[[ Stored data, beginning ]]

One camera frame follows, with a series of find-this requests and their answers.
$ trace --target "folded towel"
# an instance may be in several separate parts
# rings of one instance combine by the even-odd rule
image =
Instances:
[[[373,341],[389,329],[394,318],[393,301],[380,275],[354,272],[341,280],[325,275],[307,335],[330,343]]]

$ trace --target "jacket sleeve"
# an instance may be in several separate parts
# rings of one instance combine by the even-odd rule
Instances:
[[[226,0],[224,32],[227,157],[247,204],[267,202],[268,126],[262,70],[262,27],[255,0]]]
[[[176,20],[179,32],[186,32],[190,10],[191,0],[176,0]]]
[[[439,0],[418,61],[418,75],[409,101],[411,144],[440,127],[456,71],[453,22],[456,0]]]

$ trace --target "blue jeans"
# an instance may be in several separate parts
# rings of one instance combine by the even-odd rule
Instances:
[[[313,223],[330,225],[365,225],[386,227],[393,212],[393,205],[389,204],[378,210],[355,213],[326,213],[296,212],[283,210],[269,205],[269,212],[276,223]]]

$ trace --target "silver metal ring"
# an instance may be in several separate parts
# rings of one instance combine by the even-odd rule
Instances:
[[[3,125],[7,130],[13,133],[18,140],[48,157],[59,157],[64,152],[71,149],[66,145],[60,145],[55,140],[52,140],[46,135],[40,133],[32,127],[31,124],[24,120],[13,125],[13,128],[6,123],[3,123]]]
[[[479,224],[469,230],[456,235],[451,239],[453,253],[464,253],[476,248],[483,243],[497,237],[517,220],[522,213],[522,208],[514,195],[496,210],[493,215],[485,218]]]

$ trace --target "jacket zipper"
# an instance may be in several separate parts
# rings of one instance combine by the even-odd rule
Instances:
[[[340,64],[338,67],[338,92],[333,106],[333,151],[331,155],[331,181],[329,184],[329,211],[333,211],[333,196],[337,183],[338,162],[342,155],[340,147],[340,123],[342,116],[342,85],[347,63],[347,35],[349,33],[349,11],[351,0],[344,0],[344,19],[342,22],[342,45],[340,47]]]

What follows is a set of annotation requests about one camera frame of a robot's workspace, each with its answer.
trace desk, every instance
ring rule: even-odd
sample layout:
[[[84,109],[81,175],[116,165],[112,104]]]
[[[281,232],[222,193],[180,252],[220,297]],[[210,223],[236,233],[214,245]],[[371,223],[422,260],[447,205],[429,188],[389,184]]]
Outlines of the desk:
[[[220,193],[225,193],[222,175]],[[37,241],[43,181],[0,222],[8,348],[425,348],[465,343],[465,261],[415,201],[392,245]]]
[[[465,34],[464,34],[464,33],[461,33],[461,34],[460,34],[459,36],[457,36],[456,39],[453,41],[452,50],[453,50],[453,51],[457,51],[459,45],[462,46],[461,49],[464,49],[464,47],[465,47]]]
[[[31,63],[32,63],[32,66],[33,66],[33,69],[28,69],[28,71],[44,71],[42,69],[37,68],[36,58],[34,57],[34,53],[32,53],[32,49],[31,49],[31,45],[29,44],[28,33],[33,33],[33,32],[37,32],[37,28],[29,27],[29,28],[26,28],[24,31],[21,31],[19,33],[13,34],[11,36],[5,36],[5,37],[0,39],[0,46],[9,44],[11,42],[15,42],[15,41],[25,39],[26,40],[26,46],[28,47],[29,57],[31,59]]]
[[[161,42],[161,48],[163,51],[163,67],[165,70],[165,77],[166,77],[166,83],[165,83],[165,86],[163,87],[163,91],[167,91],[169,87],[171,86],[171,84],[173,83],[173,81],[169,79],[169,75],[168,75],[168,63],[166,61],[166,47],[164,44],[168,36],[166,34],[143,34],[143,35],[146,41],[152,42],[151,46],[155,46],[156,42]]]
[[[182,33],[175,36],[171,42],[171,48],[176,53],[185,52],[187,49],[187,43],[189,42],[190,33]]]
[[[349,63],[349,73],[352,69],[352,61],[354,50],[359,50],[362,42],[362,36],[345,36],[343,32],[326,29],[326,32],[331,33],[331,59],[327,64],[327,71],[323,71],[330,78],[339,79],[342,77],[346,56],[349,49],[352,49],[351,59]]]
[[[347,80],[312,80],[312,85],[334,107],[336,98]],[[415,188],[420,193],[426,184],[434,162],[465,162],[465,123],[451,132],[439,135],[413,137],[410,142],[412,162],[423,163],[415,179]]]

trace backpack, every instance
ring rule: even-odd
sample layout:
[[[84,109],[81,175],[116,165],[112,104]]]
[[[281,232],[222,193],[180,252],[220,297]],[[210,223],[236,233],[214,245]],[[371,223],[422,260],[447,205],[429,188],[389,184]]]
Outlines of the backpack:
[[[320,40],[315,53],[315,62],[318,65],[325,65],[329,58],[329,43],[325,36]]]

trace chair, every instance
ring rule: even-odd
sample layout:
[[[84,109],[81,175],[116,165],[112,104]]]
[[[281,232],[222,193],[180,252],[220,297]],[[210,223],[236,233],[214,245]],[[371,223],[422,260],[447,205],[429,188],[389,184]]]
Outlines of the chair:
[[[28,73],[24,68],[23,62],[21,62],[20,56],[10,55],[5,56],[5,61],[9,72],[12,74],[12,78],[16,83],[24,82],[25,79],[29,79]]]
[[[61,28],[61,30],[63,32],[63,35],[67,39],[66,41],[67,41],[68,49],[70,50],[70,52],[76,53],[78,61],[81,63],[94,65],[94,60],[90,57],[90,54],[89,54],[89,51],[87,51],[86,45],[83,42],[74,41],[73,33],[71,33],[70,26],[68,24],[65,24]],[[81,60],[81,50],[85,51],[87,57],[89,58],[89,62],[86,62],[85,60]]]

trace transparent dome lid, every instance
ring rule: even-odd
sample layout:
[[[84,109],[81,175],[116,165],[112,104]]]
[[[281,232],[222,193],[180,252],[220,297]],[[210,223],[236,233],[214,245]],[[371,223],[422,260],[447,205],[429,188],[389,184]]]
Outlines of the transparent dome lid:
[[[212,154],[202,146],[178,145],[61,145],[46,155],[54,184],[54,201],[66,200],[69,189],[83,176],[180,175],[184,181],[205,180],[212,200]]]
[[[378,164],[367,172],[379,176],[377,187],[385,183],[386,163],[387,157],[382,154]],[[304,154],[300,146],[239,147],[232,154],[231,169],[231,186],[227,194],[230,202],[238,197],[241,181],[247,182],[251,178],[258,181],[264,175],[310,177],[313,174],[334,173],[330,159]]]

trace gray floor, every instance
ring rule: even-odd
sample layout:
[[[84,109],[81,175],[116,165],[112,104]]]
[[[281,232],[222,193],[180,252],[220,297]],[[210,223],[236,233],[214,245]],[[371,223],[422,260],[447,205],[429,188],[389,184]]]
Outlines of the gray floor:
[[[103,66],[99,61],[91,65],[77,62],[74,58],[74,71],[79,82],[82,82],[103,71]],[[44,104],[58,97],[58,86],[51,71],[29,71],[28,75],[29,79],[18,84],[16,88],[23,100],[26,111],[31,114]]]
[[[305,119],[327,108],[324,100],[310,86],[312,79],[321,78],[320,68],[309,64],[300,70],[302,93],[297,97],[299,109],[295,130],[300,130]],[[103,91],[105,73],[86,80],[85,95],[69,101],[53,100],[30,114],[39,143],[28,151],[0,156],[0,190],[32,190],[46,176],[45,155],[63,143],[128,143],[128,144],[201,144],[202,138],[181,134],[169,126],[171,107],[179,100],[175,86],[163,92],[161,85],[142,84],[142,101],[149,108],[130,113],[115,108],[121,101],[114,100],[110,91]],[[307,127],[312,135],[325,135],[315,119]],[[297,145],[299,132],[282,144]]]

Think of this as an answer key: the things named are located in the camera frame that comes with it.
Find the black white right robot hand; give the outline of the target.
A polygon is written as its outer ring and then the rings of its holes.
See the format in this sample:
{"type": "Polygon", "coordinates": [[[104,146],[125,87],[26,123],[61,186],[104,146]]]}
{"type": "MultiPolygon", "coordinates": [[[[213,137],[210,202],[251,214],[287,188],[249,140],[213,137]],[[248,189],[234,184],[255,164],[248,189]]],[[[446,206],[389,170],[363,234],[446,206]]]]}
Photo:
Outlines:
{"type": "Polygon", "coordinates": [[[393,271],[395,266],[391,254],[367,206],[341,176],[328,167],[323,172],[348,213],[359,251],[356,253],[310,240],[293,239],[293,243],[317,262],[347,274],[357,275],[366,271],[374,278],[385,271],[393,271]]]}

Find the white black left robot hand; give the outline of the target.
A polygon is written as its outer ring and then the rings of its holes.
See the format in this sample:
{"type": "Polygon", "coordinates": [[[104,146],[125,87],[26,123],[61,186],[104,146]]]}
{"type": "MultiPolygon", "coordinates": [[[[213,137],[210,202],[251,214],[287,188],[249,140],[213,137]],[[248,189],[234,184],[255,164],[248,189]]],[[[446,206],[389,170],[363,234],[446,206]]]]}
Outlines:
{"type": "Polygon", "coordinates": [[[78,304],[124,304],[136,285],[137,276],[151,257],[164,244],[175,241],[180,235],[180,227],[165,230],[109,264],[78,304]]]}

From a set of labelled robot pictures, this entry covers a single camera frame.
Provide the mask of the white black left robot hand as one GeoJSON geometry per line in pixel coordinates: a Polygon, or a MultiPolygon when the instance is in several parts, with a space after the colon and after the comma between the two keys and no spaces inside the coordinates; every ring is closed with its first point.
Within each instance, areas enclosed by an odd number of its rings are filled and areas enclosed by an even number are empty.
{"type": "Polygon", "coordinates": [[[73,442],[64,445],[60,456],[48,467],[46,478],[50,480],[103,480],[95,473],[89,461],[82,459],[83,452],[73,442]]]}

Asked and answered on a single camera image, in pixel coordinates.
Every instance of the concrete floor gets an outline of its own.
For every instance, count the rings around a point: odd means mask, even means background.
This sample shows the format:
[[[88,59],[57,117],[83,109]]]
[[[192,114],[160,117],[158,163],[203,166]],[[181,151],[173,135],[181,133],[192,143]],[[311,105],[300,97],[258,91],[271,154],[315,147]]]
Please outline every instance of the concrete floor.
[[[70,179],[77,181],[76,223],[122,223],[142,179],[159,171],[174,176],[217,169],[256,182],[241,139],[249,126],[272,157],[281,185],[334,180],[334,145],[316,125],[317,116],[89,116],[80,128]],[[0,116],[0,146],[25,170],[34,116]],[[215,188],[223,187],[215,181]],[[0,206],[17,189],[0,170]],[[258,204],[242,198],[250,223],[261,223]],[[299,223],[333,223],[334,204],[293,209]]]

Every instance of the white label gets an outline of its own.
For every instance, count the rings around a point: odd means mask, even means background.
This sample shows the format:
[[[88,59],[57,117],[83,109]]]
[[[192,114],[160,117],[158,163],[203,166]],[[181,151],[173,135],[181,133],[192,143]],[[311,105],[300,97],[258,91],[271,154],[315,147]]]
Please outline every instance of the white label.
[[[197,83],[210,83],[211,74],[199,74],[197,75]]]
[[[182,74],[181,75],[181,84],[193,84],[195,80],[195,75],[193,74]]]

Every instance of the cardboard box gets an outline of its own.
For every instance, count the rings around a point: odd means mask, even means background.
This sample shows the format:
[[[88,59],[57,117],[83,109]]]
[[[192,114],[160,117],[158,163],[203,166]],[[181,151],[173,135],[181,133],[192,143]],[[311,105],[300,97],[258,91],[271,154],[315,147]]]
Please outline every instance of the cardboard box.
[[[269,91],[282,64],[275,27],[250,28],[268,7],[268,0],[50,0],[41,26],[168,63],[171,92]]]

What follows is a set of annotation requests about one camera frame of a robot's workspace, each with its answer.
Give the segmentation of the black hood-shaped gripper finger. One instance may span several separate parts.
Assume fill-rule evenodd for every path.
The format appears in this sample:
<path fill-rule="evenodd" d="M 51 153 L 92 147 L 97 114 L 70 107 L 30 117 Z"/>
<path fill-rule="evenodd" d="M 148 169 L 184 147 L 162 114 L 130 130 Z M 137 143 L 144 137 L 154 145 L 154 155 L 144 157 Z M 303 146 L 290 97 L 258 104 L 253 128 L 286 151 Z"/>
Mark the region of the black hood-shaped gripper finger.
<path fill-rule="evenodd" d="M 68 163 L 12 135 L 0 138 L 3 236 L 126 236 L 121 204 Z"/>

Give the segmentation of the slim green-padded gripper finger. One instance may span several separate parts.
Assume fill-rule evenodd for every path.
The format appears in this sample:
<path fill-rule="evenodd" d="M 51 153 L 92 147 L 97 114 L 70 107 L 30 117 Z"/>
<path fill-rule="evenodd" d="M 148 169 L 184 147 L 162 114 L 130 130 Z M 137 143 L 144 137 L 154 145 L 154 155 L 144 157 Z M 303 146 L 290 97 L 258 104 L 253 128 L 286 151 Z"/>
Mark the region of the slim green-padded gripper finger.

[[ Stored data, end ]]

▶ [Work task]: Check each line of the records above for the word "segmentation", then give the number of lines that have it, with no other words.

▶ [Exercise output]: 2